• Task item
Give back only the lines in the records below from the one with "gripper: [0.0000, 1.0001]" to the one with "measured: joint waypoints", both inclusive, word for word.

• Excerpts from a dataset
[Start of section]

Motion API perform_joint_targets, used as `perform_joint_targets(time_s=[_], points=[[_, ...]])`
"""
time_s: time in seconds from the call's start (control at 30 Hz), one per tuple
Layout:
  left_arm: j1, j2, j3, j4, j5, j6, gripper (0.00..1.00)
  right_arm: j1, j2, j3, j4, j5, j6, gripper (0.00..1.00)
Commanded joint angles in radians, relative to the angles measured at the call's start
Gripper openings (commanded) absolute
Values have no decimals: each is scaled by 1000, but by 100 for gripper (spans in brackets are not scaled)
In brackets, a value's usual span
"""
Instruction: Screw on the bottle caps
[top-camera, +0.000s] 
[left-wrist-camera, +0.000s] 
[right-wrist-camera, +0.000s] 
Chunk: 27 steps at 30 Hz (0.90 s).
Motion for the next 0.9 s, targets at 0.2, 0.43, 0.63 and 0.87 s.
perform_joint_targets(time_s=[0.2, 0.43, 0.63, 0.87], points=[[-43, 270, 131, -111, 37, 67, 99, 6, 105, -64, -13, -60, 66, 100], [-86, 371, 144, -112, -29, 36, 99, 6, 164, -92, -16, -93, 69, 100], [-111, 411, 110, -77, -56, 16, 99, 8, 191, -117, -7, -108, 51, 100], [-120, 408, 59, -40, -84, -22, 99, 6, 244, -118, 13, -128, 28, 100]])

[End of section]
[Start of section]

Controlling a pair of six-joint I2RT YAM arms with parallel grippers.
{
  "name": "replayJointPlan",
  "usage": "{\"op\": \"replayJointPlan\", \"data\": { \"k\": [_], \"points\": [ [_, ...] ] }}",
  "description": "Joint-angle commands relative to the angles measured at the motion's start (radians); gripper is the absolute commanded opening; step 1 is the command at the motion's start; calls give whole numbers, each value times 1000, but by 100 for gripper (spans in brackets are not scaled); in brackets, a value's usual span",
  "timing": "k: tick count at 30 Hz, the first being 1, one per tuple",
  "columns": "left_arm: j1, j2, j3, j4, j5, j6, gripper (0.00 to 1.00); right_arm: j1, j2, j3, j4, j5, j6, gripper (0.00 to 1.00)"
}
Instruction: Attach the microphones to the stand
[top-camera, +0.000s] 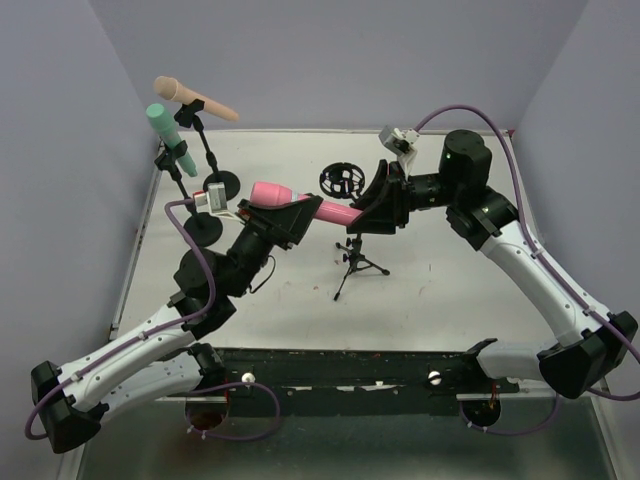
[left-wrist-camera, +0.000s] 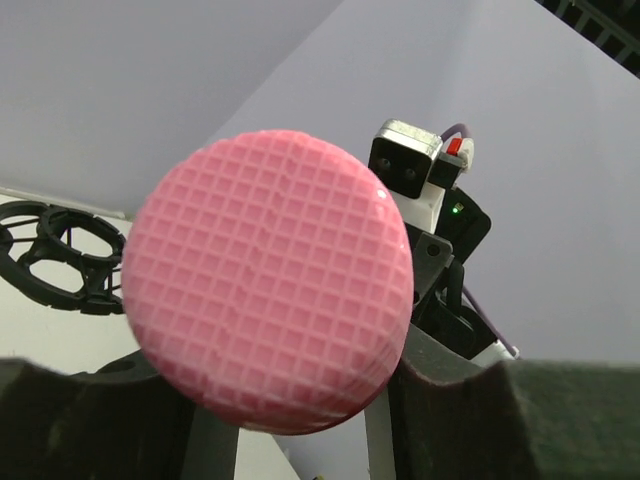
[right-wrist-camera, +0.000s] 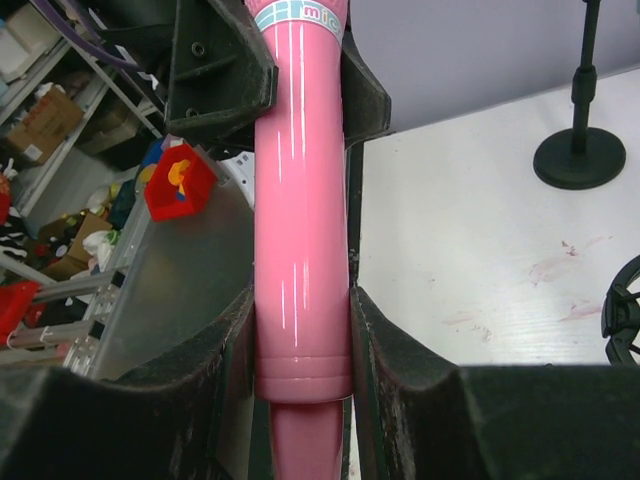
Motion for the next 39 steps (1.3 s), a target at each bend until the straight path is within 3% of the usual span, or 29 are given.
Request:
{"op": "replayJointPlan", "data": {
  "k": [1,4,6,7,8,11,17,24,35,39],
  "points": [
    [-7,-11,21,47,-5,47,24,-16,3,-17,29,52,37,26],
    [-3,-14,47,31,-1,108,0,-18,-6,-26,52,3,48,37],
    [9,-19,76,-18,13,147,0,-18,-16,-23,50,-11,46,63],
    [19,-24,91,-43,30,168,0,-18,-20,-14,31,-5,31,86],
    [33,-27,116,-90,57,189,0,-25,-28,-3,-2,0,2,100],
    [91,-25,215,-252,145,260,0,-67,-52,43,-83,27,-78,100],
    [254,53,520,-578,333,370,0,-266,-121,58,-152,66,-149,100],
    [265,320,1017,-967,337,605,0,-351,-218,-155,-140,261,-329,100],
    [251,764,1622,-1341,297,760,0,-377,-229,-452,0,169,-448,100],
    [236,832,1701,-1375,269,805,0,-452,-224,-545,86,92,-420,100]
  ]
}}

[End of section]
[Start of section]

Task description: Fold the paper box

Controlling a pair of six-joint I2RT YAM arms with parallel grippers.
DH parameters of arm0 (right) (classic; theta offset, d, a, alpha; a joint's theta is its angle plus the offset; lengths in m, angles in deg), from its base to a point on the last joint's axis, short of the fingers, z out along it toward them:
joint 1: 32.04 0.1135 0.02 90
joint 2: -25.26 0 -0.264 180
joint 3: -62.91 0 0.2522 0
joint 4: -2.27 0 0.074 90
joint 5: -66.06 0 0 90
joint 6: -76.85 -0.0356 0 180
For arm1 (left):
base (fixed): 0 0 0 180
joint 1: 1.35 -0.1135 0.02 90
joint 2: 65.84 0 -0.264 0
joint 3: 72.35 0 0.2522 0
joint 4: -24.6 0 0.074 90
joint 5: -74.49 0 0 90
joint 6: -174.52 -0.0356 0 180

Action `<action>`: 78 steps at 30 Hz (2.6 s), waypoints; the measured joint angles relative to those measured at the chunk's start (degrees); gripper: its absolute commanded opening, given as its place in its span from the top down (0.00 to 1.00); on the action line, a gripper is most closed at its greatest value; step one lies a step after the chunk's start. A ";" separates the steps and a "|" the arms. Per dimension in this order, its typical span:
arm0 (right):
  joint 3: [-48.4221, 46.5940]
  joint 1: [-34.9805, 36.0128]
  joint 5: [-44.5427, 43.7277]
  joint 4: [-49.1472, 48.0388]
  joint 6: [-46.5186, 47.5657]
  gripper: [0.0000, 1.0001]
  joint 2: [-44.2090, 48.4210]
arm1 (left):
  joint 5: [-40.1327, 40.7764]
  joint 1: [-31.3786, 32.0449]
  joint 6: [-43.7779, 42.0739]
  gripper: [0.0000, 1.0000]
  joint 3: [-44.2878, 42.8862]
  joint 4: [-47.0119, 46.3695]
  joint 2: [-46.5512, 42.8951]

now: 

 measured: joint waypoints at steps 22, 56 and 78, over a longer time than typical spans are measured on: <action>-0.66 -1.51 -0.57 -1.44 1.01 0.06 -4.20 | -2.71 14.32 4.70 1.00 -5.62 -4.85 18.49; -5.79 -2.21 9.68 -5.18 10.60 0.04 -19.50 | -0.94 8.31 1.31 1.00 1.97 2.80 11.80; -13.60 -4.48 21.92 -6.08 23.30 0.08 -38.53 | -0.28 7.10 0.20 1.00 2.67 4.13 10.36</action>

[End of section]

• Finished exercise
  gripper: [0.0000, 1.0001]
  joint 2: [-44.2090, 48.4210]
arm1 (left):
  joint 5: [-40.1327, 40.7764]
  joint 1: [-31.3786, 32.0449]
  joint 6: [-43.7779, 42.0739]
  gripper: [0.0000, 1.0000]
  joint 3: [-44.2878, 42.8862]
  joint 4: [-47.0119, 46.3695]
  joint 2: [-46.5512, 42.8951]

now: 

 measured: joint waypoints at steps 22, 56 and 78, over a longer time than typical spans are measured on: <action>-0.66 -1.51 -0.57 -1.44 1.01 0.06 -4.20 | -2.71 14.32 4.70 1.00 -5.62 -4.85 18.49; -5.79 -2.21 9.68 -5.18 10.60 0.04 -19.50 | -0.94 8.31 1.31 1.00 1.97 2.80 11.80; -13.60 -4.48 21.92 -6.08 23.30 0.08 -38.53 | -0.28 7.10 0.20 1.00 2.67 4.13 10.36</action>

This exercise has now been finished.